** SOURCE MATERIAL follows **

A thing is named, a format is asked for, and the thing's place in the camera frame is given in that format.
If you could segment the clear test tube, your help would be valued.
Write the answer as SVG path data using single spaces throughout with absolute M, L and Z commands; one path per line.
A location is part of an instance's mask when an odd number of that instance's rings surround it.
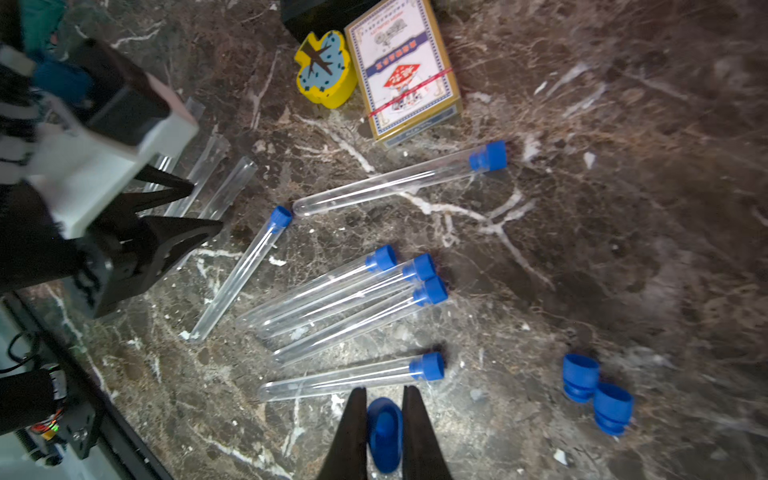
M 189 97 L 185 101 L 184 108 L 186 116 L 180 117 L 177 116 L 176 111 L 173 112 L 166 130 L 167 136 L 163 137 L 163 140 L 167 140 L 167 144 L 150 162 L 153 168 L 162 173 L 173 173 L 183 150 L 199 131 L 199 121 L 206 109 L 194 97 Z

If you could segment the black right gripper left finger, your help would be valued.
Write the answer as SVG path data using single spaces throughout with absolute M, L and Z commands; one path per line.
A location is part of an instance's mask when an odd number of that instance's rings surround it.
M 367 391 L 349 395 L 330 450 L 317 480 L 367 479 Z

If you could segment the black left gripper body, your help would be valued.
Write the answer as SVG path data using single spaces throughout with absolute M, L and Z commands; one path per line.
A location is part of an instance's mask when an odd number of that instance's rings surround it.
M 84 126 L 130 147 L 170 114 L 147 73 L 101 40 L 86 39 L 76 47 L 61 88 Z

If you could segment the blue stopper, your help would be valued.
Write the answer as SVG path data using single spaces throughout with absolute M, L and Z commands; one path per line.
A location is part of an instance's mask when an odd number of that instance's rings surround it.
M 367 443 L 378 471 L 390 474 L 402 460 L 404 418 L 400 407 L 386 397 L 377 398 L 367 409 Z
M 622 436 L 632 418 L 634 397 L 619 386 L 599 383 L 593 406 L 599 429 L 611 436 Z
M 566 396 L 577 403 L 589 402 L 597 389 L 599 363 L 587 356 L 570 353 L 563 359 L 563 389 Z

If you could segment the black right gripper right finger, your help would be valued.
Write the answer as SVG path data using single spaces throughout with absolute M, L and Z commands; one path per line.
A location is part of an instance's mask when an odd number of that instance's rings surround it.
M 420 390 L 405 386 L 402 478 L 404 480 L 451 480 L 449 468 L 430 421 Z

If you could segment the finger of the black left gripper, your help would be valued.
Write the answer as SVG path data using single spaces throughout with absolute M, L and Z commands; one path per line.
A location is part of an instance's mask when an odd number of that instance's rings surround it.
M 77 241 L 77 309 L 89 318 L 114 312 L 148 291 L 197 247 L 218 235 L 217 220 L 146 216 L 125 233 L 93 226 Z
M 136 214 L 171 204 L 188 197 L 194 190 L 189 180 L 161 171 L 151 165 L 145 165 L 134 177 L 136 182 L 157 186 L 157 190 L 128 192 L 119 195 L 119 212 Z

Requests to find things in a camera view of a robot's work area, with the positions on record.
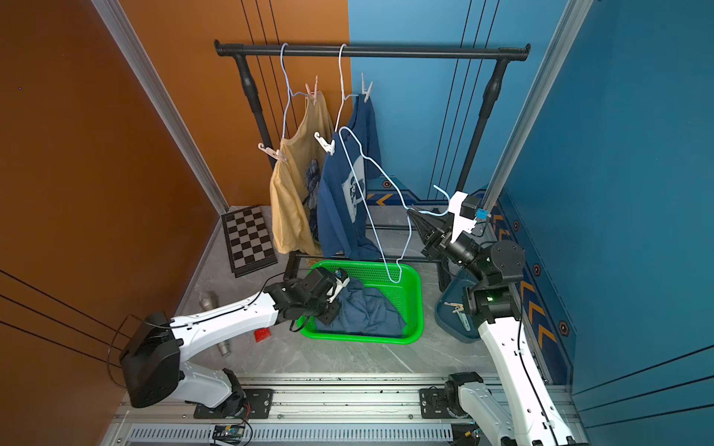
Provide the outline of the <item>slate blue t-shirt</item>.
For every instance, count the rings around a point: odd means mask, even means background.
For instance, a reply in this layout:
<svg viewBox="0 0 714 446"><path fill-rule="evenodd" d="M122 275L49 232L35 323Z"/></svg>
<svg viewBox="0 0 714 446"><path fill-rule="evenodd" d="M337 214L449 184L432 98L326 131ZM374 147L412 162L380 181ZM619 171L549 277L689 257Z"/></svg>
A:
<svg viewBox="0 0 714 446"><path fill-rule="evenodd" d="M330 324L317 321L318 332L390 338L402 336L405 320L379 288L365 287L361 281L351 279L338 294L337 301L341 304L338 316Z"/></svg>

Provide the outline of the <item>light blue wire hanger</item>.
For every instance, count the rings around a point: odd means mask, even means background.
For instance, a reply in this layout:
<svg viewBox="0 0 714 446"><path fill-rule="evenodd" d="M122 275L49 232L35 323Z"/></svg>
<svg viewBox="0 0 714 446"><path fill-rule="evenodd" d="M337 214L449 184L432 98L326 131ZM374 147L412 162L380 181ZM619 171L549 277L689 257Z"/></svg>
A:
<svg viewBox="0 0 714 446"><path fill-rule="evenodd" d="M364 159L364 161L367 161L368 163L370 163L371 165L373 165L373 167L375 167L375 168L379 171L379 173L380 173L384 178L386 178L386 180L392 181L392 178L386 173L386 171L383 169L383 167L380 165L380 163L377 162L373 157L368 156L368 155L364 152L363 143L362 143L362 141L357 137L357 135L353 132L353 130L352 130L351 128L347 127L347 126L341 126L341 127L339 127L338 130L337 130L337 135L338 135L338 139L340 140L340 144L341 144L341 146L342 146L342 149L343 149L343 151L344 151L344 153L345 153L345 155L346 155L346 158L347 158L348 161L350 162L351 172L352 172L353 174L355 174L355 176L356 176L356 170L355 170L355 168L354 168L354 166L353 166L353 163L351 162L351 157L350 157L349 151L347 150L347 145L346 145L346 142L345 142L345 138L344 138L343 135L342 135L344 132L346 132L346 133L351 137L351 139L356 142L356 144L357 144L357 146L358 146L358 149L359 149L359 152L360 152L360 156ZM402 206L402 208L405 210L405 212L406 212L406 211L409 211L409 210L414 210L414 211L417 211L418 214L420 214L420 215L427 215L427 216L432 216L432 217L445 217L445 216L446 216L447 210L444 210L444 211L441 212L441 213L437 213L436 211L427 211L427 210L422 210L422 209L415 208L414 206L411 206L411 207L410 207L410 206L407 206L407 205L406 205L406 202L405 202L405 198L403 198L403 193L402 193L401 189L400 189L398 186L393 186L393 188L394 188L395 191L397 192L397 195L398 195L398 197L399 197L399 199L400 199L401 206ZM388 279L389 279L389 281L390 281L392 284L401 284L402 277L403 277L403 265L401 264L401 262L405 259L405 254L406 254L407 248L408 248L409 245L410 245L410 242L411 242L411 239L412 239L412 236L413 236L413 233L414 233L414 232L413 232L413 225L412 225L411 217L409 217L409 215L406 216L406 218L407 218L408 236L407 236L407 240L406 240L406 242L405 242L405 246L403 247L403 252L402 252L401 256L398 256L398 258L397 258L396 260L394 260L394 266L397 268L397 271L398 271L398 276L397 276L396 279L394 279L394 278L392 277L392 274L390 273L390 263L388 262L387 257L386 257L386 255L385 255L385 252L384 252L384 250L383 250L383 247L382 247L382 244L381 244L381 240L380 240L380 238L379 238L379 233L377 232L377 226L376 226L376 224L375 224L375 222L374 222L374 219L373 219L373 217L372 217L371 211L370 211L370 209L369 209L368 200L367 200L367 198L366 198L366 187L363 188L363 187L360 185L359 180L357 180L357 190L359 191L360 196L361 196L361 198L363 199L363 205L364 205L364 209L366 210L367 219L368 219L368 221L369 221L369 223L370 223L370 227L371 227L371 229L372 229L373 235L375 236L375 241L377 242L377 248L379 249L379 254L380 254L380 256L381 256L382 263L383 263L383 265L384 265L384 268L385 268L385 271L386 271L386 273L387 273Z"/></svg>

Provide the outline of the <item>yellow clothespin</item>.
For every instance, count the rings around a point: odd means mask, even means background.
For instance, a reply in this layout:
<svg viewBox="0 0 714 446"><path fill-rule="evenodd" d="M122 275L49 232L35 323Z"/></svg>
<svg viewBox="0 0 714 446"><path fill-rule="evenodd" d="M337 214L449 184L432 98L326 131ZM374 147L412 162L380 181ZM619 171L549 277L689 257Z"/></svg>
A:
<svg viewBox="0 0 714 446"><path fill-rule="evenodd" d="M462 304L457 304L457 303L446 303L446 306L450 306L453 308L452 312L453 313L459 313L464 311L464 306Z"/></svg>

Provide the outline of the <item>navy printed t-shirt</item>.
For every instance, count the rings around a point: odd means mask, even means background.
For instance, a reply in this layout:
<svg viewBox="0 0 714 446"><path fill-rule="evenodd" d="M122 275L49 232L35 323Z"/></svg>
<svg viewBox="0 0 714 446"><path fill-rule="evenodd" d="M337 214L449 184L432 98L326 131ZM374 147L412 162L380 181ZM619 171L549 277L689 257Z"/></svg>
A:
<svg viewBox="0 0 714 446"><path fill-rule="evenodd" d="M381 162L375 110L370 100L364 103L359 96L354 100L353 115L347 127L362 141L364 152ZM340 144L337 133L335 153L325 156L317 202L318 242L326 258L338 254L359 261L380 259L379 249L366 237L366 210L357 190L357 180L366 187L368 180L380 177L379 171L360 156L358 146L344 132L356 176Z"/></svg>

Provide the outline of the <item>mint green clothespin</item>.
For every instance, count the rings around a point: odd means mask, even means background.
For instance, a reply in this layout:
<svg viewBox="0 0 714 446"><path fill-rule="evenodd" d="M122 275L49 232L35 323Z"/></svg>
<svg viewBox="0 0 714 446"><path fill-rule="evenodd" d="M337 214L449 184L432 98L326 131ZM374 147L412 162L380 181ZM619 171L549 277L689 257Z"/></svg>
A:
<svg viewBox="0 0 714 446"><path fill-rule="evenodd" d="M470 332L472 330L472 327L470 327L470 322L469 318L463 311L458 311L457 316L459 316L459 321L461 321L462 326L467 332Z"/></svg>

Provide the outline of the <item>white clothespin front navy shirt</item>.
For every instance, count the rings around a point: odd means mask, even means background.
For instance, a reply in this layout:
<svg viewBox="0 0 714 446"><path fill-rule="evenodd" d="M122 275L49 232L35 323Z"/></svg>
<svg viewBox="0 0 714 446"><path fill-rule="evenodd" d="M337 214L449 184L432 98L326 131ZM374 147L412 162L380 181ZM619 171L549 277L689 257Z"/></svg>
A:
<svg viewBox="0 0 714 446"><path fill-rule="evenodd" d="M327 141L319 132L313 134L316 141L319 143L320 147L329 155L333 155L336 149L336 143L334 139Z"/></svg>

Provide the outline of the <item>white clothespin navy shirt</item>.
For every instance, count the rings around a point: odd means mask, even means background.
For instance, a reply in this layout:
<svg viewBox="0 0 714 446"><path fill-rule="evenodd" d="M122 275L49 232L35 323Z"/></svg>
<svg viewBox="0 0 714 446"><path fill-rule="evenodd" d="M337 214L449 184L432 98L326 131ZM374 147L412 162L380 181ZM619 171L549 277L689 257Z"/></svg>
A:
<svg viewBox="0 0 714 446"><path fill-rule="evenodd" d="M360 97L362 98L362 101L364 103L368 103L371 97L372 89L373 89L374 83L370 82L369 84L366 83L366 77L364 76L364 73L361 73L361 93Z"/></svg>
<svg viewBox="0 0 714 446"><path fill-rule="evenodd" d="M329 155L333 155L336 149L336 143L334 139L327 141L319 132L313 134L316 141L319 143L320 147Z"/></svg>

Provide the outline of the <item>white wire hanger navy shirt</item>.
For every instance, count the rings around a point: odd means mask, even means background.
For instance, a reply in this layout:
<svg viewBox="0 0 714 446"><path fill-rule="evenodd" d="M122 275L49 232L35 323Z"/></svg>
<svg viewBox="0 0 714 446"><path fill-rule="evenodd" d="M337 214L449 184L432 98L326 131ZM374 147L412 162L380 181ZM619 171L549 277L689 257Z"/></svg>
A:
<svg viewBox="0 0 714 446"><path fill-rule="evenodd" d="M347 47L348 47L347 44L342 44L340 46L340 49L338 50L338 71L340 72L340 107L338 108L338 115L335 120L334 132L337 132L340 129L341 116L342 116L344 107L345 107L346 103L348 102L348 99L359 97L359 94L347 94L346 89L345 89L345 75L344 75L344 70L342 68L342 58L343 58L343 53Z"/></svg>

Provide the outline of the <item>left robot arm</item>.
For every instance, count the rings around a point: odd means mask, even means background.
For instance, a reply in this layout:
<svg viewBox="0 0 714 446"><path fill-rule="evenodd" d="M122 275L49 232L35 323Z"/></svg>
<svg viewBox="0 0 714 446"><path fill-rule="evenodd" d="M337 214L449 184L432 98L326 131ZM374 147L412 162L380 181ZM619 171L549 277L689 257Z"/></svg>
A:
<svg viewBox="0 0 714 446"><path fill-rule="evenodd" d="M119 357L131 405L143 409L178 400L194 404L199 416L241 416L247 411L247 394L235 373L200 366L193 357L285 321L332 323L340 312L338 295L350 280L345 269L314 268L302 279L267 280L255 295L215 310L174 319L161 311L151 314Z"/></svg>

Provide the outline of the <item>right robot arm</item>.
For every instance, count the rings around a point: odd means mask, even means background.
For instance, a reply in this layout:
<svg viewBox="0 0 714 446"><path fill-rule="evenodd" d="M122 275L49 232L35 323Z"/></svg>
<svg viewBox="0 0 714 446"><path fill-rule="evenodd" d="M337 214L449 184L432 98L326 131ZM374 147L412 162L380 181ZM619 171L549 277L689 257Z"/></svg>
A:
<svg viewBox="0 0 714 446"><path fill-rule="evenodd" d="M510 240L483 243L455 217L417 209L416 225L429 259L461 267L476 282L463 295L463 308L493 359L507 405L502 406L476 373L450 375L447 407L471 418L493 445L576 445L578 439L552 401L524 333L524 304L511 286L524 277L525 252Z"/></svg>

** End of SOURCE MATERIAL **

REQUIRED ACTION:
Nothing but a number should be given: the count of lines in the records that contain the word "wire".

OUTPUT OF THE EXERCISE:
2